- [Instructions to follow]: Only the lines with "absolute" in the entries below belong in the answer; please copy them.

(Data records)

----------------------------------------

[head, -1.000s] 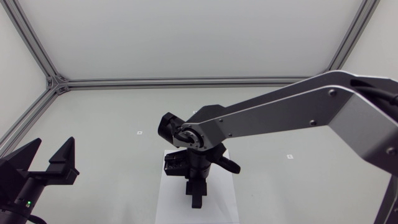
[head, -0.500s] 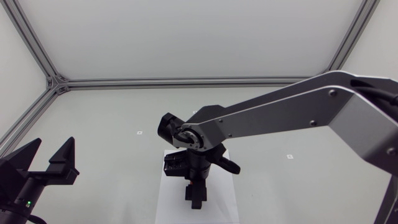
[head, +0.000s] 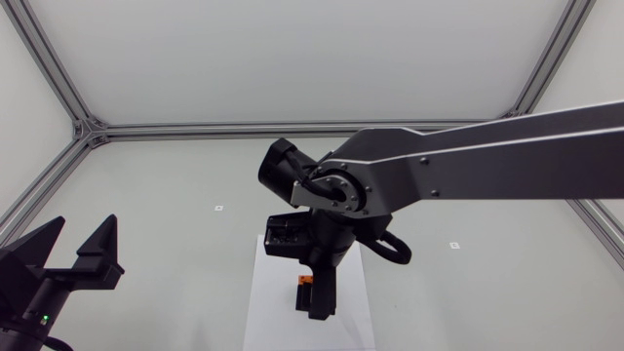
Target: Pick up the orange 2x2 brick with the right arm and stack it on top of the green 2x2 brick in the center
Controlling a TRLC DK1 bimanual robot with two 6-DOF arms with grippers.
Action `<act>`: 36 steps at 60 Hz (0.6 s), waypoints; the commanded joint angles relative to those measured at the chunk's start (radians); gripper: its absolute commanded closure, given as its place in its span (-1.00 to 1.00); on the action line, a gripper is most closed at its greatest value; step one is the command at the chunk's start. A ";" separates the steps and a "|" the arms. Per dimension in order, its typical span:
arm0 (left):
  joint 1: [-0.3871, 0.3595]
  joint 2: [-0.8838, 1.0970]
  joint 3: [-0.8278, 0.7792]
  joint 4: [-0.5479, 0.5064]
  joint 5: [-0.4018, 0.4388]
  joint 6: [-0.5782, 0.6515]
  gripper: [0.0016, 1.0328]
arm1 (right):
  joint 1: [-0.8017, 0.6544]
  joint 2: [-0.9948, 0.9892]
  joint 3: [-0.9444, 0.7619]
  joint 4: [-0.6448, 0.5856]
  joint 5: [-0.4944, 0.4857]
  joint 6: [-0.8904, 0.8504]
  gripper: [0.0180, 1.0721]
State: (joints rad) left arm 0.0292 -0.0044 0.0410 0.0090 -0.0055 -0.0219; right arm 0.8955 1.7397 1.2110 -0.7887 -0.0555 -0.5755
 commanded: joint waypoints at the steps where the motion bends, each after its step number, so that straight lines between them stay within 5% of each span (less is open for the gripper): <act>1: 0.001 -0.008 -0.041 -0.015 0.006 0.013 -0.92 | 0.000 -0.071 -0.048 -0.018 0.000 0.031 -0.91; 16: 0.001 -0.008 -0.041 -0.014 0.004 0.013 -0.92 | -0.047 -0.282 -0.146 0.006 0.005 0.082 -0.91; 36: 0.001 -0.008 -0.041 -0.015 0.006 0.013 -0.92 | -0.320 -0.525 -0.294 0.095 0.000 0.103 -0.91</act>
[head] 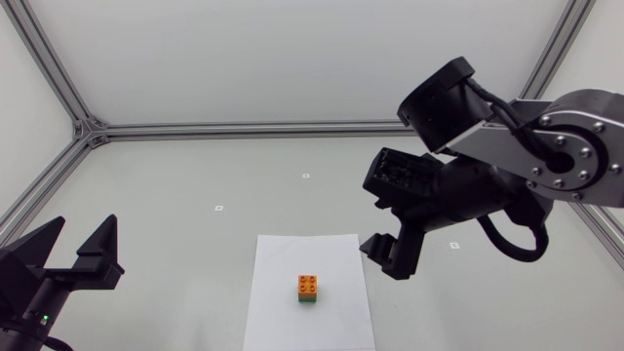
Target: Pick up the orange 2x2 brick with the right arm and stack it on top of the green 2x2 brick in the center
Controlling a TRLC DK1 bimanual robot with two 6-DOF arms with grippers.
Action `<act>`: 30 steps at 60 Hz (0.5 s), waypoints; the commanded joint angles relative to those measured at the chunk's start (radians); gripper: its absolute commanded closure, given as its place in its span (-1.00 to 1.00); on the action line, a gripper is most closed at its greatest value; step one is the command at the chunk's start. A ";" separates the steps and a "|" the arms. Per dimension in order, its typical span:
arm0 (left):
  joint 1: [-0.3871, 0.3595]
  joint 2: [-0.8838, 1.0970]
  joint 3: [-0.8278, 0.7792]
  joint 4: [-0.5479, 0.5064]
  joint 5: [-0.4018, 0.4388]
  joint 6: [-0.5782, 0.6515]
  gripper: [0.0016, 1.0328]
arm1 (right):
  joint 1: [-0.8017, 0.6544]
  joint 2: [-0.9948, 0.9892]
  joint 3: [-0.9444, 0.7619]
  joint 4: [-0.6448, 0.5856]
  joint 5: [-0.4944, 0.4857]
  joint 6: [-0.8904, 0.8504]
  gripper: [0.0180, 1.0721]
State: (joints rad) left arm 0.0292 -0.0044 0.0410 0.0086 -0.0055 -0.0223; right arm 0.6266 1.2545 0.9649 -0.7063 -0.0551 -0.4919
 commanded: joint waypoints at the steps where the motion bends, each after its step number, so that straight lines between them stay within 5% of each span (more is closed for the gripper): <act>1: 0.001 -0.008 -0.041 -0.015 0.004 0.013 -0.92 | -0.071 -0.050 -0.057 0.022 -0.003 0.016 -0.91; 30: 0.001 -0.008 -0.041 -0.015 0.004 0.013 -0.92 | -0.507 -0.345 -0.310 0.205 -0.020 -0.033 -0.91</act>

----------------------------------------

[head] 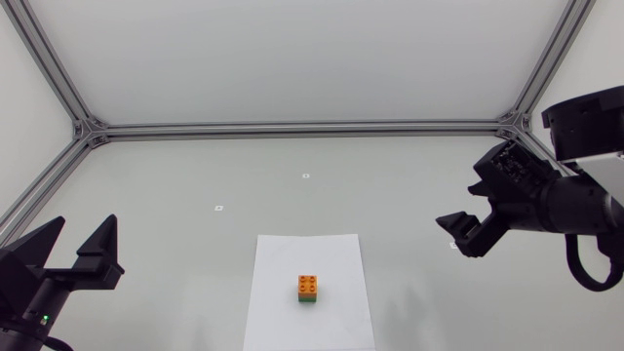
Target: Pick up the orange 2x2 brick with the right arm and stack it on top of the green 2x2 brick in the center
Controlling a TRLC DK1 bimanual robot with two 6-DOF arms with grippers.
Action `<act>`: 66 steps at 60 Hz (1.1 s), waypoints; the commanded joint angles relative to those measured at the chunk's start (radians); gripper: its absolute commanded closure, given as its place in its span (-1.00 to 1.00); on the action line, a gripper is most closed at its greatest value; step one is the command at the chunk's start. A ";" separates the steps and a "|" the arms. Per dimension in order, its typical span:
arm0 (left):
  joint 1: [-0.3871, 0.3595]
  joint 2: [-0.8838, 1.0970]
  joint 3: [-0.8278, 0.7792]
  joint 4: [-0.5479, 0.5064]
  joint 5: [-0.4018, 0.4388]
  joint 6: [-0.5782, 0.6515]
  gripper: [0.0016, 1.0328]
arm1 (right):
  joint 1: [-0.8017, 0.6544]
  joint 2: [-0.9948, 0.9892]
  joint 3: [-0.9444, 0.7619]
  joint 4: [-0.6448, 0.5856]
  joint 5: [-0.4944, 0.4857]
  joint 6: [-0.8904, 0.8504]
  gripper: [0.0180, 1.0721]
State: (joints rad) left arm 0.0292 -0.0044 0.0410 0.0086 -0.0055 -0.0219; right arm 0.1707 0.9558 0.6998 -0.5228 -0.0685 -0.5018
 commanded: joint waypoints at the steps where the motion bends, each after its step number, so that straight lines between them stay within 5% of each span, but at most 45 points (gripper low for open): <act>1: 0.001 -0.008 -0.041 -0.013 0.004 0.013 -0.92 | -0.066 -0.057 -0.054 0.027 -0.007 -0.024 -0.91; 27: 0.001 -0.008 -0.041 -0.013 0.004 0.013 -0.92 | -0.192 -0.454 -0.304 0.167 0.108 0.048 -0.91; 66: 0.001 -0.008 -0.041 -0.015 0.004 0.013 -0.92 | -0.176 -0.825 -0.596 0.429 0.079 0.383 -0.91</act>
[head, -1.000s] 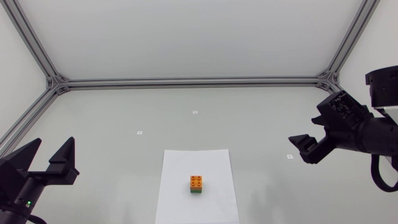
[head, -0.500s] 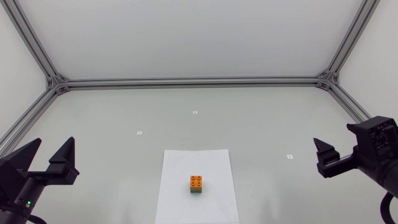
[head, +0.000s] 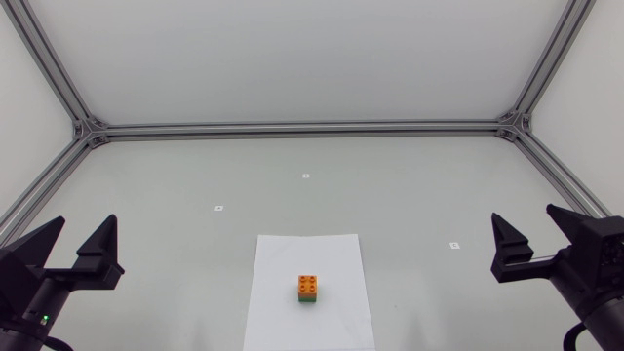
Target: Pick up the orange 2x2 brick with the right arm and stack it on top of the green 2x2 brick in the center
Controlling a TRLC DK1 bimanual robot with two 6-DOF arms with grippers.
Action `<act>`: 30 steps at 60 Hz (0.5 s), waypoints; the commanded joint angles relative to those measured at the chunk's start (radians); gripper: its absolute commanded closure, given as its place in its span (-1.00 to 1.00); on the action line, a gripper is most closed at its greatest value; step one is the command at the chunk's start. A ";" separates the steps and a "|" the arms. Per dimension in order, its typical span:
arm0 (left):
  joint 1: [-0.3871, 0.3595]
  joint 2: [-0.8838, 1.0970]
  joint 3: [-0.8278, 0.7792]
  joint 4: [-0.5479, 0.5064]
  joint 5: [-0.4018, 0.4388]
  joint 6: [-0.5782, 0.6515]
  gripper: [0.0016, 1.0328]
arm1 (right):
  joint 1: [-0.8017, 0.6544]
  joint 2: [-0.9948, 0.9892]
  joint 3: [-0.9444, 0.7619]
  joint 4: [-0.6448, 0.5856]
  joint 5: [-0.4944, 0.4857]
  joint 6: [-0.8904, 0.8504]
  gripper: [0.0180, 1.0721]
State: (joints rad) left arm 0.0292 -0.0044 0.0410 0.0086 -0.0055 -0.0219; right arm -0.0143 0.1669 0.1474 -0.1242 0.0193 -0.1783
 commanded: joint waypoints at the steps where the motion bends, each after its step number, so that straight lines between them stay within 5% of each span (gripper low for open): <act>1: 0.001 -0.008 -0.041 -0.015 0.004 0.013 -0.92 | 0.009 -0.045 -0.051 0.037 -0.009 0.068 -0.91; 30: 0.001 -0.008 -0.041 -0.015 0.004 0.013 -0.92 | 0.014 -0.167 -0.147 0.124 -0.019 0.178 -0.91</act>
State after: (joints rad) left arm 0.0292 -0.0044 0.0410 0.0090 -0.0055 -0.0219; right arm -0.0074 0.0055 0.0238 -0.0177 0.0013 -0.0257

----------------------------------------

- [Output for this task]:
Action `<act>`: 36 steps at 60 Hz (0.6 s), waypoints; the commanded joint angles relative to those measured at the chunk's start (radians); gripper: its absolute commanded closure, given as its place in its span (-1.00 to 1.00); on the action line, a gripper is most closed at its greatest value; step one is the command at the chunk's start. A ";" separates the steps and a "|" the arms. Per dimension in order, its typical span:
Action `<act>`: 30 steps at 60 Hz (0.5 s), waypoints; the commanded joint angles relative to those measured at the chunk's start (radians); gripper: its absolute commanded closure, given as its place in its span (-1.00 to 1.00); on the action line, a gripper is most closed at its greatest value; step one is the command at the chunk's start. A ";" separates the steps and a "|" the arms. Per dimension in order, its typical span:
Action `<act>`: 66 steps at 60 Hz (1.1 s), waypoints; the commanded joint angles relative to those measured at the chunk's start (radians); gripper: its absolute commanded closure, given as its place in its span (-1.00 to 1.00); on the action line, a gripper is most closed at its greatest value; step one is the command at the chunk's start. A ";" separates the steps and a "|" the arms. Per dimension in order, its typical span:
Action `<act>`: 30 steps at 60 Hz (0.5 s), waypoints; the commanded joint angles relative to those measured at the chunk's start (radians); gripper: its absolute commanded closure, given as its place in its span (-1.00 to 1.00); on the action line, a gripper is most closed at its greatest value; step one is the command at the chunk's start. A ";" separates the steps and a "|" the arms. Per dimension in order, its typical span:

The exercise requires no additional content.